Why LLMs Hallucinate (and How to Stop It)

Key Concepts

Hallucinations in Language Models (LLMs), Pre-training, Post-training, Next Word Prediction, Token Distribution, Self-Attention, Cross-Entropy, Binary Classification, Abstinence, Reward Function, Accuracy-Based Evaluation, Hallucination Evaluation, Uncertainty Expression, Negative Marking, Leaderboard Incentives.

Why Language Models Hallucinate: An OpenAI Perspective

The video discusses a paper from OpenAI that explains why language models hallucinate, arguing that hallucinations are not mysterious but arise from errors in binary classification during training and evaluation.

How Language Models Work

Pre-training and Post-training: LLMs are trained in two steps. First, they are pre-trained on massive text datasets to recognize patterns and predict the next word based on token distribution.
Beyond Next Word Prediction: While often described as next word predictors, LLMs perform more complex tasks. They understand grammar, maintain long-distance context through self-attention, possess word knowledge, and filter distractors.
- Example: The example given is "In Paris, the capital of France, the primary language spoken is..." The model needs to understand the relationship between Paris and France, the concept of a primary language, and filter out irrelevant information to predict "French."
Probability Distribution: The model generates a probability distribution for the next word. Even without knowledge of a topic, it will pick a word based on the distribution it has seen, leading to confident but incorrect answers (hallucinations).

The Role of Evaluation Mechanisms

Incentivizing Guessing: The current evaluation mechanism encourages generating answers rather than acknowledging uncertainty.
Cross-Entropy and Binary Classification: Training paradigms often use cross-entropy, which can be converted into a binary classification problem: the model either predicts the next token correctly or incorrectly. This incentivizes guessing.
- Analogy: "If you do not know the answer but take a wild guess, you might get lucky and be right.

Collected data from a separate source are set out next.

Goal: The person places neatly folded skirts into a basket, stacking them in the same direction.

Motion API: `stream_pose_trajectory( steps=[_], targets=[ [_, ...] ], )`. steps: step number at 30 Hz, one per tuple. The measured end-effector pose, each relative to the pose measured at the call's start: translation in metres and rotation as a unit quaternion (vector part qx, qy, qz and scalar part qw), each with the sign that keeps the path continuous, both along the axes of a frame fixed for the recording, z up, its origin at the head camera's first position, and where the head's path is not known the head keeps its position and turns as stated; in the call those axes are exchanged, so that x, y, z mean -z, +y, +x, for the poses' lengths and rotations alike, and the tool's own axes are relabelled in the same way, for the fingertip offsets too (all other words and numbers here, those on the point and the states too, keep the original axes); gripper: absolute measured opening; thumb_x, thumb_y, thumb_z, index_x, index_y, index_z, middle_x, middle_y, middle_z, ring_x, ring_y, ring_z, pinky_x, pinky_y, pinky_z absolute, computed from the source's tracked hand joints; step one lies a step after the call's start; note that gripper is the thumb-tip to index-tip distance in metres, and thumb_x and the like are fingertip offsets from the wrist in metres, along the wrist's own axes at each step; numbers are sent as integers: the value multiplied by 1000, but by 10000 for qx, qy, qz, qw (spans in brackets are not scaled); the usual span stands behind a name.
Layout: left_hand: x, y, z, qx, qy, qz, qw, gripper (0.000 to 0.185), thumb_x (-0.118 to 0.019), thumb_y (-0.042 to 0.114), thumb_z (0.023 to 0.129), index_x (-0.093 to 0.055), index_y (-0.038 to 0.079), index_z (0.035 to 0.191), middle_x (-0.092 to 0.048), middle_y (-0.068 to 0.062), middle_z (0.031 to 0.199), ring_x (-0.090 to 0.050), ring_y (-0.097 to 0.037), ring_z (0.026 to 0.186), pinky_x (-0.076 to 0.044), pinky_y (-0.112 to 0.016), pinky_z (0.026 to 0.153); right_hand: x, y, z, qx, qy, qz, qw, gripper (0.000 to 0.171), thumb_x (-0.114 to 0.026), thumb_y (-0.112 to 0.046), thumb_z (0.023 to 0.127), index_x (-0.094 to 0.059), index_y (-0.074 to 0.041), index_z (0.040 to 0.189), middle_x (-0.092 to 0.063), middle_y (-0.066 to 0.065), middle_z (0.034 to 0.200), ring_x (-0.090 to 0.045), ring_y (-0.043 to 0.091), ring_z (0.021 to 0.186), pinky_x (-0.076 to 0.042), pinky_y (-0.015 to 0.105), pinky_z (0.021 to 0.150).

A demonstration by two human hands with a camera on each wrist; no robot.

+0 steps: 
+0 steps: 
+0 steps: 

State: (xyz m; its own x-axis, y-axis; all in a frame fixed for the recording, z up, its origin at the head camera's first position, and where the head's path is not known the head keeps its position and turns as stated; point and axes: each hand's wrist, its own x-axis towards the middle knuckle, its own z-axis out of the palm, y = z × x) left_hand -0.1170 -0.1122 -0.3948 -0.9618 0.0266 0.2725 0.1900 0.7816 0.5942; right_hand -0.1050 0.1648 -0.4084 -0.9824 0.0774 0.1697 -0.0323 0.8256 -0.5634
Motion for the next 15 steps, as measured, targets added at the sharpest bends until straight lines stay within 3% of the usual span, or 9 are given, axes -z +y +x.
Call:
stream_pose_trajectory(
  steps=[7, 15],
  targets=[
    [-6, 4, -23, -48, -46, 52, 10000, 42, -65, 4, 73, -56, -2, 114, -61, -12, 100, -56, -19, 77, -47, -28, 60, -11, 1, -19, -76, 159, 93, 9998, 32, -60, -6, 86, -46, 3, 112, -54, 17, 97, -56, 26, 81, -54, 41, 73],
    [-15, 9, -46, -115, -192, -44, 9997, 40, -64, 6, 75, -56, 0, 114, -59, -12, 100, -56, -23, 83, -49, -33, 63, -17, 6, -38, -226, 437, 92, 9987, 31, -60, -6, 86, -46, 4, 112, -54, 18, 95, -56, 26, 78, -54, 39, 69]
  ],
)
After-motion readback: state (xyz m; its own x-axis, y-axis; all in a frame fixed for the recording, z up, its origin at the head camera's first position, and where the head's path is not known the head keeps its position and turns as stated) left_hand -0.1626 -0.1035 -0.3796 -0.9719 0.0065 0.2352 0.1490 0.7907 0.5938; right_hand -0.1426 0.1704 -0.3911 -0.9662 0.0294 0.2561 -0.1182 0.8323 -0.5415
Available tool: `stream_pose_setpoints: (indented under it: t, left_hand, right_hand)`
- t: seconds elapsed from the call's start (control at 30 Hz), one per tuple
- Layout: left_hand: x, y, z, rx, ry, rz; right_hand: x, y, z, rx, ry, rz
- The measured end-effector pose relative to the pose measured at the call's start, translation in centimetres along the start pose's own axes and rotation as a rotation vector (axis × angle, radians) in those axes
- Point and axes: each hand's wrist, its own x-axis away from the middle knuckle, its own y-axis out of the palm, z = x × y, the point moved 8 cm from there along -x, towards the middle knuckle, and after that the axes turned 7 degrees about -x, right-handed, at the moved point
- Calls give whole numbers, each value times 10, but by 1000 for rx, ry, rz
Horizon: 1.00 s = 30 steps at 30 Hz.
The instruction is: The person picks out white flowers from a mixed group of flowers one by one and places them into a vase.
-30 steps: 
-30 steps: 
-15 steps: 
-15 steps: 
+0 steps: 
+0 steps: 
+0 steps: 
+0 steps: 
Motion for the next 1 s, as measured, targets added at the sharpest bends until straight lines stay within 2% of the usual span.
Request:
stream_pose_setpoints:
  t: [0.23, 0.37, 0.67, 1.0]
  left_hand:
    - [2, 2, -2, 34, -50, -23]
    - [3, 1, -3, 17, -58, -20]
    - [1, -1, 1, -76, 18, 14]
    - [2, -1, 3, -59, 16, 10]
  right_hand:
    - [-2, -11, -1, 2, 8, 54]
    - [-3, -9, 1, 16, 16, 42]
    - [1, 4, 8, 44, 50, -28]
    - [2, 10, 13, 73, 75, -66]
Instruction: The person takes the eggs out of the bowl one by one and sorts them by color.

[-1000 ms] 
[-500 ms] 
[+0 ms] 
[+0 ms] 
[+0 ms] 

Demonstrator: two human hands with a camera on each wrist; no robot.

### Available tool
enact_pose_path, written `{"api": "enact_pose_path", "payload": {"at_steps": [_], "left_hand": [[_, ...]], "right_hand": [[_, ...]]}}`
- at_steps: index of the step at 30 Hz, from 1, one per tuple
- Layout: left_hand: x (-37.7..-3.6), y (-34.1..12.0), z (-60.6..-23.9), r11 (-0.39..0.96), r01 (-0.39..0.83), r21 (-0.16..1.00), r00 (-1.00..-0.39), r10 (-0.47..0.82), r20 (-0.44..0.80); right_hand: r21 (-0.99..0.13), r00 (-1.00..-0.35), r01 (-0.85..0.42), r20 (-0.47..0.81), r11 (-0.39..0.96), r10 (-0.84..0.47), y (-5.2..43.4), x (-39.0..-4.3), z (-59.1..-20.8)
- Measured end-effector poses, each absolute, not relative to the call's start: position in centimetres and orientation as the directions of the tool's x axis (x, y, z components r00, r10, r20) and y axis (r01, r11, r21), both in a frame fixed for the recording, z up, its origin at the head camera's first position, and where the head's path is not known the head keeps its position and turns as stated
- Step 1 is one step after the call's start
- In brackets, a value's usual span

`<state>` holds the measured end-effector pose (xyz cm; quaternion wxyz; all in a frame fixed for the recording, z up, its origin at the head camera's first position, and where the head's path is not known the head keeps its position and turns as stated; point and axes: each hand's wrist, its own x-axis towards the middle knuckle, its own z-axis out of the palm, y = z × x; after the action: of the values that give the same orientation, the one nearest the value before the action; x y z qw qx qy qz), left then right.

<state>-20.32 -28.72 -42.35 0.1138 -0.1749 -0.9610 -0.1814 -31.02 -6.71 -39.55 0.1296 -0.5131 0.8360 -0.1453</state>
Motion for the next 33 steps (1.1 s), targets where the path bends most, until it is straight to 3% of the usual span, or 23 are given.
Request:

Leaving it blank guarantees a zero."
Accuracy-Based Evaluation: Models are graded on accuracy (percentage of questions answered correctly), further encouraging guessing over admitting ignorance.

Proposed Solutions: Changing the Reward Function and Evaluation Metrics

Three Categories of Responses: For questions with a single right answer, responses can be categorized as accurate, errors, or abstinence (not guessing).
Incentivizing Abstinence: To reduce hallucinations, the reward function needs to be changed to incentivize abstinence. OpenAI is working on models that are encouraged to ask clarifying questions rather than just generating answers.
GPT-5 Example: GPT-5 has drastically lower hallucination rates (sometimes less than 1%) compared to previous versions.
Benchmarking Incentives: Current benchmarks also incentivize hallucinations because accuracy dominates leaderboards and model cards.
Penalizing Confident Errors: Penalizing confident errors more than uncertainty and giving partial credit for expressing uncertainty is crucial.
- Analogy: Standardized tests use negative marking for wrong answers or partial credit for leaving questions blank to discourage blind guessing.
Updating Accuracy-Based Evals: Widely used accuracy-based evaluations need to be updated to discourage guessing. "If the main scoreboards keep rewarding lucky guesses, models will keep learning to guess."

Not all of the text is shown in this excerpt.